Compile elixir module directly to BEAM bytecode without loading into memory

I have a system that has thousands of run-time generated modules, some of which I want to cache for future reloading.

Ordinarily, the BEAM bytecode for a runtime generated module can be captured like so (How to read the BEAM bytecode compiled into memory and that is not on the disk?):

{:module, ^module_name, binary_contents, _} =
                    module_definition =
                    defmodule module_name do
                      unquote(contents)
                    end

And then saving bytecode to disk. The module can then later be loaded into memory with :code.load_binary or similar (Erlang -- code)

However, the issue with using defmodule and then capturing the output is that because of Erlang’s hot reloading rules, loading versions of a module can cause processes to be killed. (Erlang -- code)

So what I want to be able to do is create a BEAM file for a module without loading into memory.

I see the beginnings of an answer here: Getting each stage of Elixir's compilation all the way to the BEAM bytecode but I’m not sure how to implement what I need using this information.

I am not sure how to create an arbitrary function that will allow me to compile Elixir source code (as string or AST) directly into BEAM without affecting running processes at all.

Does anyone know how to do this? I have been scouring the elixir source code (elixir/lib/elixir/src/elixir_module.erl at 11a493ec4a07479a74e605b409dd16e23bb5cafe · elixir-lang/elixir · GitHub) to try understand how this may be done but I am struggling to get the answer I need.

P.S. Yes I know that when the BEAM file is loaded manually, it will still potentially cause processes to die, but I don’t think that this is avoidable.

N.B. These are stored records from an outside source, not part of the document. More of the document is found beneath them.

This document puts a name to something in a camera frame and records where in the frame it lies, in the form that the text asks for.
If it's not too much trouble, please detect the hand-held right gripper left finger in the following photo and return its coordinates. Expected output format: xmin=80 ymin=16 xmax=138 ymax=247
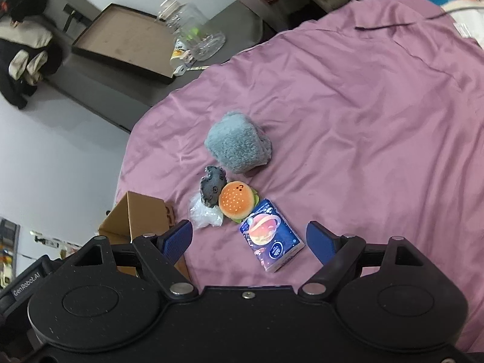
xmin=64 ymin=219 xmax=199 ymax=299

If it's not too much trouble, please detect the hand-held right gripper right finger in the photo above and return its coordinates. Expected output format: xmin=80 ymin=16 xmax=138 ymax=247
xmin=298 ymin=221 xmax=436 ymax=298

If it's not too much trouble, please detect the clear plastic bag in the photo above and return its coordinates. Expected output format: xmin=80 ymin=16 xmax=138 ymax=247
xmin=188 ymin=192 xmax=225 ymax=231

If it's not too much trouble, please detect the brown cardboard box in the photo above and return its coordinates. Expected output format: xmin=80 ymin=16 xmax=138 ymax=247
xmin=99 ymin=191 xmax=192 ymax=285

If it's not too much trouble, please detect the blue planet-print tissue pack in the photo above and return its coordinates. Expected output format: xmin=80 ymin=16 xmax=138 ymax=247
xmin=238 ymin=198 xmax=306 ymax=273

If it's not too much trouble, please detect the small dark grey plush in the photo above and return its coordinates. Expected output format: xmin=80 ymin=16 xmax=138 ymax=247
xmin=199 ymin=165 xmax=228 ymax=208

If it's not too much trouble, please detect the burger plush toy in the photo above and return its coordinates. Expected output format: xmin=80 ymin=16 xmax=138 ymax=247
xmin=218 ymin=181 xmax=261 ymax=224

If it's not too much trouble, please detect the grey-blue fluffy plush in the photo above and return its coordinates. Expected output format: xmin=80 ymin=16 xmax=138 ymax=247
xmin=204 ymin=111 xmax=273 ymax=177

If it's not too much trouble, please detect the pink bed sheet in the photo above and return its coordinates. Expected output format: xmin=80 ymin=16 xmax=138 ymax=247
xmin=113 ymin=0 xmax=484 ymax=353

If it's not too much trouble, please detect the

You can pass @compile {:autoload, false} in the module body.

3 Likes

@josevalim
Doesn’t that merely delay the issue? Per the docs:

  • @compile {:autoload, false} - disables automatic loading of modules after compilation. Instead, the module will be loaded after it is dispatched to

So that will cause processes to be potentially be killed when the module is dispatched to? I assume “dispatched to” means that functions from it are called?

If there is a module already loaded, it won’t load the one that was just compiled. Plus, if the bytecode of the module just compiled was not written anywhere in a codepath in disk, then it can’t be found and it won’t be loaded either.